Durante il periodo di malattia, previsto dall’articolo …. il lavoratore avrà diritto, alle normali scadenze dei periodi di paga:

ad una indennità pari al cinquanta per cento della retribuzione per i giorni di malattia dal quarto al ventesimo e pari a due terzi della retribuzione per i giorni di malattia dal ventunesimo in poi, posta a carico dell’I.N.P.S. ai sensi dell’articolo 74 della legge 23 dicembre 1978, n. 833, secondo le modalità stabilite, e anticipate dal datore di lavoro al lavoratore con contratto a tempo indeterminato ai sensi dell’articolo 1 della legge 29 febbraio 1980, n. 33. L’importo anticipato dal datore di lavoro è posto a conguaglio con i contributi dovuti all’I.N.P.S., secondo le modalità di cui agli articoli 1 e 2 legge 29 febbraio 1980, n. 33;
a)ad una integrazione dell’indennità a carico dell’I.N.P.S. da corrispondersi dal datore di lavoro, a suo carico, in modo da raggiungere complessivamente la misura dell’ottanta per cento per i giorni dal quarto al ventesimo e del cento per cento per i giorni dal ventunesimo in poi, della retribuzione giornaliera netta cui il lavoratore avrebbe avuto diritto in caso di normale svolgimento del rapporto.

L’integrazione è dovuta per centottanta giorni all’anno fatta eccezione per i dipendenti assunti con contratto a termine o stagionale per i quali l’integrazione non verrà corrisposta oltre il termine di cessazione del rapporto.

L’integrazione non è dovuta se l’I.N.P.S. non riconosce per qualsiasi motivo l’indennità a suo carico; se l’indennità stessa è riconosciuta dall’I.N.P.S. in misura ridotta, il datore di lavoro non è tenuto ad integrare la parte di indennità non corrisposta dall’Istituto.

Il periodo di carenza stabilito dall’Istituto Nazionale della Previdenza Sociale è a carico del lavoratore per il primo giorno ed a carico del datore di lavoro per i successivi due giorni.
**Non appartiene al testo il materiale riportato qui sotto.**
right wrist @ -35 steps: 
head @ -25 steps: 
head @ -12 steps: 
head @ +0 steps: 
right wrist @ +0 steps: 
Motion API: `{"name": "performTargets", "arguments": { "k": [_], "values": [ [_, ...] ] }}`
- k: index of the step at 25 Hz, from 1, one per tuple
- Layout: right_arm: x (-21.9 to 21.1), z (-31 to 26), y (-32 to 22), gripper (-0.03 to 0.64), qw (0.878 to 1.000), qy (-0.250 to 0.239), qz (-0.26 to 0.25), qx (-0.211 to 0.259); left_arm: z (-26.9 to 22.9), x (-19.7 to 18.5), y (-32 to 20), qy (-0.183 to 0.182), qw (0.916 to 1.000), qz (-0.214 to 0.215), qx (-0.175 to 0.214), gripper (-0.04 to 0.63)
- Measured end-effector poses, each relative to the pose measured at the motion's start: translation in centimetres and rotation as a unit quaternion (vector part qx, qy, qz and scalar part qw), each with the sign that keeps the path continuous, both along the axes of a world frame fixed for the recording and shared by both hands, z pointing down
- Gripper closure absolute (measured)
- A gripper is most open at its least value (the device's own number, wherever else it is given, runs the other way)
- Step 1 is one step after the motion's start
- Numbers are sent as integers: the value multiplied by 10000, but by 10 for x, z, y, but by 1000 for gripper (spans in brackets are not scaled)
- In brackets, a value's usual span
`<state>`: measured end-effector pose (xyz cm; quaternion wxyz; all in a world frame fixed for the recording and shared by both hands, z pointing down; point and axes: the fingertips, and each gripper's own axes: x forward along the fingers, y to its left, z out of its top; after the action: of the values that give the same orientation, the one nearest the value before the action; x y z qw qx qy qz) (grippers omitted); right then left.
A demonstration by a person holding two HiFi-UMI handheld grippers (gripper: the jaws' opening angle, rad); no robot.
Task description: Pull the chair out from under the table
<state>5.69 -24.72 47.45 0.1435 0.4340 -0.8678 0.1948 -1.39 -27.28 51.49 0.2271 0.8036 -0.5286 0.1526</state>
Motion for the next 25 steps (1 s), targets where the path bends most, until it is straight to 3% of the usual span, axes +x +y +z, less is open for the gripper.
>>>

Nel caso però che la malattia sia riconosciuta per il periodo eccedente i detti tre giorni l’intero periodo di carenza sarà a carico del datore di lavoro.

ART…..INFORTUNIO

Il personale impiegatizio non soggetto all’assicurazione obbligatoria, per legge, beneficia della stessa tutela con facoltà del datore di lavoro di assumere in proprio il rischio conseguente o provvedere attraverso una forma di assicurazione.
Le relative indennità per detto personale impiegatizio vengono stabilite con un massimale di almeno quindici milioni per i casi di invalidità permanente e di dieci milioni in caso di morte.

ART ….CRITERI DI CONVERSIONE

Restano ferme le migliori condizioni in atto.

NOTA A VERBALE

Le Parti esamineranno in sede di stesura le tematiche inerenti alla stagionalità.